Niebieska Karta dla sprawcy przemocy w rodzinie  Dotychczas zdobyte przeze mnie doświadczenie pozwala uznać, że praca osób zajmujących się przemocą w rodzinie to nie lada wyzwanie. Publikacja ta stanowi odpowiedź na realnie istniejące potrzeby każdego, który miał styczność z osobami uwikłanymi w przemoc w rodzinie, zwłaszcza na sytuację w której dość roszczeniowe, a często nerwowe zachowanie osoby, którą oskarża się o stosowanie przemocy w rodzinie, stawia członków Zespołu Interdyscyplinarnego pod przysłowiową ścianą, a to z uwagi na brak jakichkolwiek przepisów i wytycznych, pozwalających uprawnienia tego odmówić.

Pomimo wielu informacji i sygnałów płynących ze środowiska, do dnia sporządzenia niniejszego opracowania, do Zespołów Interdyscyplinarnych nie dotarły żadne procedury bądź inne okólniki, które mogłyby ujednolicić sposób postępowania we wszystkich gminach.

Właśnie dlatego zdecydowałem się choć w podstawowym zakresie rozstrzygnąć problem udostępniania akt postępowania osobom, których dotyczy przemoc w rodzinie.

Ważne   Reasumując. Na dzień sporządzenia niniejszej publikacji, sądownictwo administracyjne, Generalny Inspektor Ochrony Danych Osobowych oraz instytucje niosące  pomoc osobom jej potrzebującym (w tym przypadku PARPA) sprzyjają osobom krzywdzonym,  kategorycznie odmawiając prawa wglądu potencjalnym sprawcom przemocy w rodzinie, prawa wglądu oraz czynienia odpisów z akt postępowania gromadzonych na potrzeby procedury „Niebieskie Karty”.

Trzeba jednak pamiętać, że także osoba, która jest oskarżana o stosowanie przemocy w rodzinie, musi dysponować możliwościami obrony swoich praw, którego to uprawnienia bez prawa do wglądu i czynienia odpisów z akt, nie sposób zrealizować.

Stąd, w sytuacji w której osoba oskarżana o stosowanie przemocy w rodzinie wnosi o udostępnienie akt, ewentualnie zgodę na czynienie z nich odpisów, należy zachować ostrożność, z jednej strony zapewniając jej prawo do obszernych wyjaśnień oraz obrony swoich praw, z drugiej zaś, chroniąc szeroko pojęty interes osób doświadczających przemocy w rodzinie.
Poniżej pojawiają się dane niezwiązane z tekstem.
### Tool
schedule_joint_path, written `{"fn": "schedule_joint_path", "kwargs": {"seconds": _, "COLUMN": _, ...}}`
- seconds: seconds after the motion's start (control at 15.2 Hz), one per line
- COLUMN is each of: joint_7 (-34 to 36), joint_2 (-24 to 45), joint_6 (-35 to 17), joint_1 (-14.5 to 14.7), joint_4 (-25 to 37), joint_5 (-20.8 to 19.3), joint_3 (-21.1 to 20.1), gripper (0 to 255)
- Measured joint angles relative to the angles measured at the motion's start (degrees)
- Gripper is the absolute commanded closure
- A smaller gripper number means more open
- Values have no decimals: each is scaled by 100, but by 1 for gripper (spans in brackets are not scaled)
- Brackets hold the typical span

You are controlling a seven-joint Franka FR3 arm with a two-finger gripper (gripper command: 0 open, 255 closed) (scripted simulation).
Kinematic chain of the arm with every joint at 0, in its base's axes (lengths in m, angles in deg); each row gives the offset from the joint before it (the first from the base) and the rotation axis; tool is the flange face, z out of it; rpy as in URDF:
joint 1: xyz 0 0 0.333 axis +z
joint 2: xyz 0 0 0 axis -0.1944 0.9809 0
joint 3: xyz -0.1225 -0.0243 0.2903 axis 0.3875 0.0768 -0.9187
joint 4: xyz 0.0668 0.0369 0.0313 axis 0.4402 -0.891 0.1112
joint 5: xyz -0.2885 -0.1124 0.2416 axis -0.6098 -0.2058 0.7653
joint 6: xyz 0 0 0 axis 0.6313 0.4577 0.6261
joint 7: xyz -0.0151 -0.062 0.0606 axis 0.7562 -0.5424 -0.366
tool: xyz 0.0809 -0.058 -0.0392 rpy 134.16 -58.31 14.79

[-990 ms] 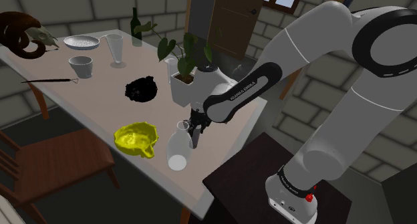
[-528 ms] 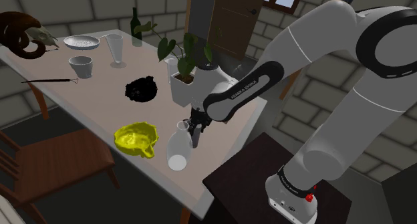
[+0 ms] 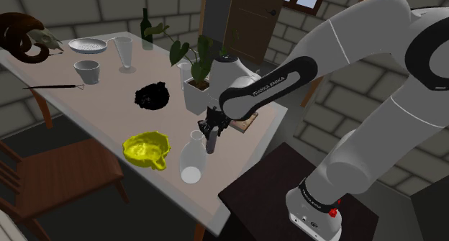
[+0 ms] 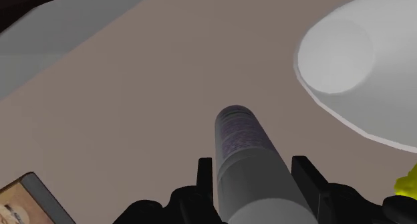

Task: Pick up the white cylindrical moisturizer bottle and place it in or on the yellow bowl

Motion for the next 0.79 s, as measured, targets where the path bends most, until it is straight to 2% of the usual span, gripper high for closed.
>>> {"fn": "schedule_joint_path", "kwargs": {"seconds": 0.79, "joint_7": -272, "joint_2": -746, "joint_6": 1003, "joint_1": 52, "joint_4": 296, "joint_5": 328, "joint_3": 68, "gripper": 255}}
Ostatecznie, odpowiadając na wniosek osoby podejrzanej o stosowanie przemocy w rodzinie, racjonalnym wydaje się zapewnić wnioskodawcy dostęp do informacji , w zakresie w skazanym w ustawie o ochronie danych osobowych (patrz uwagi powyżej – zakres informacji, do której ma strona / podmiot, którego dane osobowe są przetwarzane).

Na dzień sporządzenia niniejszego opracowania, zapewnienie osobie podejrzanej o stosowanie przemocy w rodzinie wglądu w akta sprawy, ewentualnie czynienia z nich odpisów, nie znajduje podstawy w przepisach powszechnie obowiązującego prawa.

Stan prawny na dzień: 5 lipca 2015 r.